- [Exercise prompt]: All of the lines below are to be transcribed faithfully, with pictures excluded from the copy.

- [Information supplied]:
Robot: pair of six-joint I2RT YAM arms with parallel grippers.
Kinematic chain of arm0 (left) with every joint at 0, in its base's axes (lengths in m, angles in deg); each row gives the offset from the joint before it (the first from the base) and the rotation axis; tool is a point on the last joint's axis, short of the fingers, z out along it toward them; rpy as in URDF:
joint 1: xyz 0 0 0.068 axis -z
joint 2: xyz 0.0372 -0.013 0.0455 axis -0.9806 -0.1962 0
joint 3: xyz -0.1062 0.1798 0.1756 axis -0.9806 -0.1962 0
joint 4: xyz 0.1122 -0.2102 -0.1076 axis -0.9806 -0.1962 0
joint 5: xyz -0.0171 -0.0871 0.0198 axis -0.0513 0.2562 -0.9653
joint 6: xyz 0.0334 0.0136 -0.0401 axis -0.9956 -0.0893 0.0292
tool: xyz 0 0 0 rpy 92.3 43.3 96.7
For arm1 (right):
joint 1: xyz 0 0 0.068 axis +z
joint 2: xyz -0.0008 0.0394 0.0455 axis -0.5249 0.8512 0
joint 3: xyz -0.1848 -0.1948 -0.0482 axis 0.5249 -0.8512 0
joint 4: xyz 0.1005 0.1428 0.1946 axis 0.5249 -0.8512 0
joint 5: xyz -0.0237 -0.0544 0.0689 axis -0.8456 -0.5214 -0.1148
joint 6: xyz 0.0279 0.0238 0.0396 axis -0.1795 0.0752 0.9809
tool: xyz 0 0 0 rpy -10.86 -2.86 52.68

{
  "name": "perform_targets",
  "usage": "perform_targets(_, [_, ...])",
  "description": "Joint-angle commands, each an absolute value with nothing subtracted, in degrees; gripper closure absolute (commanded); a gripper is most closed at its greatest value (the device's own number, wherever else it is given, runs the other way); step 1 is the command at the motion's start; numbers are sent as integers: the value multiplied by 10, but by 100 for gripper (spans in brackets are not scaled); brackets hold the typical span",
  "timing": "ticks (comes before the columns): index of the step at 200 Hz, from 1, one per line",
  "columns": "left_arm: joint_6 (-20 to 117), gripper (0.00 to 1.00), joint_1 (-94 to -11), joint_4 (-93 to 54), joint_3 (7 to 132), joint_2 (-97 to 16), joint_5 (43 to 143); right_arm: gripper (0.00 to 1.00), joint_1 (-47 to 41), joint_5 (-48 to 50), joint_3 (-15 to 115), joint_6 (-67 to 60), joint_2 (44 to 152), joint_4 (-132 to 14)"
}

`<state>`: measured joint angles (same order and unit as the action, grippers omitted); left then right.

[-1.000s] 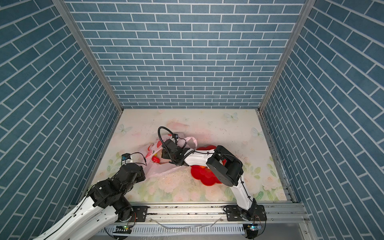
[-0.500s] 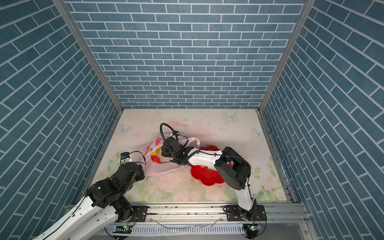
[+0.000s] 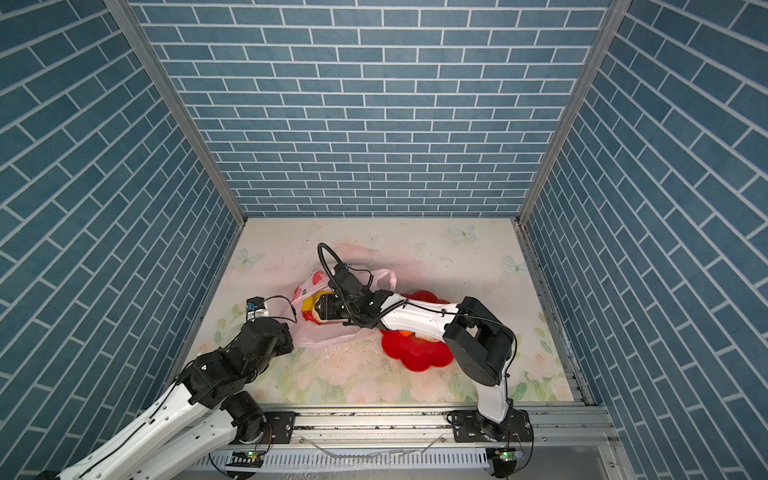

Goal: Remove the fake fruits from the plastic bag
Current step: 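Reach the right gripper deep into the bag and close on the cream fruit, then lift the cream fruit out of the bag toward the red plate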

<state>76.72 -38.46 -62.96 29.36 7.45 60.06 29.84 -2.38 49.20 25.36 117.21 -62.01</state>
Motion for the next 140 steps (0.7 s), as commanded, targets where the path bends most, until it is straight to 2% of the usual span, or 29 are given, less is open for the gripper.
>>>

- [Answer box]:
Robot: pair of six-joint I2RT YAM arms with parallel grippers.
Kinematic chain of arm0 (left) with every joint at 0, in its base's axes (lengths in m, angles in deg); each row gives the offset from the joint before it (the first from the base) and the rotation axis; tool is a point on the last joint's axis, short of the fingers, z out along it toward them; rpy as in URDF:
joint 1: xyz 0 0 0.068 axis -z
joint 2: xyz 0.0372 -0.013 0.0455 axis -0.9806 -0.1962 0
joint 3: xyz -0.1062 0.1798 0.1756 axis -0.9806 -0.1962 0
joint 4: xyz 0.1122 -0.2102 -0.1076 axis -0.9806 -0.1962 0
joint 5: xyz -0.0171 -0.0871 0.0198 axis -0.0513 0.2562 -0.9653
joint 6: xyz 0.0334 0.0136 -0.0401 axis -0.9956 -0.0893 0.0292
tool: xyz 0 0 0 rpy 92.3 43.3 96.7
For arm1 (right):
joint 1: xyz 0 0 0.068 axis +z
joint 2: xyz -0.0008 0.0394 0.0455 axis -0.5249 0.8512 0
joint 3: xyz -0.1848 -0.1948 -0.0482 axis 0.5249 -0.8512 0
joint 4: xyz 0.1005 0.1428 0.1946 axis 0.5249 -0.8512 0
joint 5: xyz -0.0237 -0.0544 0.0689 axis -0.8456 -0.5214 -0.1148
joint 6: xyz 0.0279 0.0238 0.0396 axis -0.1795 0.0752 0.9809
tool: xyz 0 0 0 rpy -10.86 -2.86 52.68

{
  "name": "perform_targets",
  "usage": "perform_targets(_, [_, ...])",
  "description": "Joint-angle commands, each an absolute value with nothing subtracted, in degrees; gripper closure absolute (commanded); a gripper is most closed at its greatest value (the device's own number, wherever else it is given, runs the other way); step 1 is the command at the motion's start; numbers are sent as integers: the value multiplied by 10, but by 100 for gripper (spans in brackets are not scaled); brackets hold the typical span",
  "timing": "ticks (comes before the columns): index of the step at 200 Hz, from 1, one per line",
  "columns": "left_arm: joint_6 (-20 to 117), gripper (0.00 to 1.00), joint_1 (-94 to -11), joint_4 (-93 to 54), joint_3 (7 to 132), joint_2 (-97 to 16), joint_5 (43 to 143); right_arm: gripper (0.00 to 1.00), joint_1 (-47 to 41), joint_5 (-48 to 50), joint_3 (-15 to 115), joint_6 (-67 to 60), joint_2 (44 to 152), joint_4 (-132 to 14)"
}

`<state>`: measured joint angles (same order and unit as the action, grippers omitted); left then right.

[-1.000s] 
[-0.500s] 
[+0.000s] 

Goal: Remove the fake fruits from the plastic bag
Current step: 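Reach the right gripper deep into the bag and close on the cream fruit, then lift the cream fruit out of the bag toward the red plate
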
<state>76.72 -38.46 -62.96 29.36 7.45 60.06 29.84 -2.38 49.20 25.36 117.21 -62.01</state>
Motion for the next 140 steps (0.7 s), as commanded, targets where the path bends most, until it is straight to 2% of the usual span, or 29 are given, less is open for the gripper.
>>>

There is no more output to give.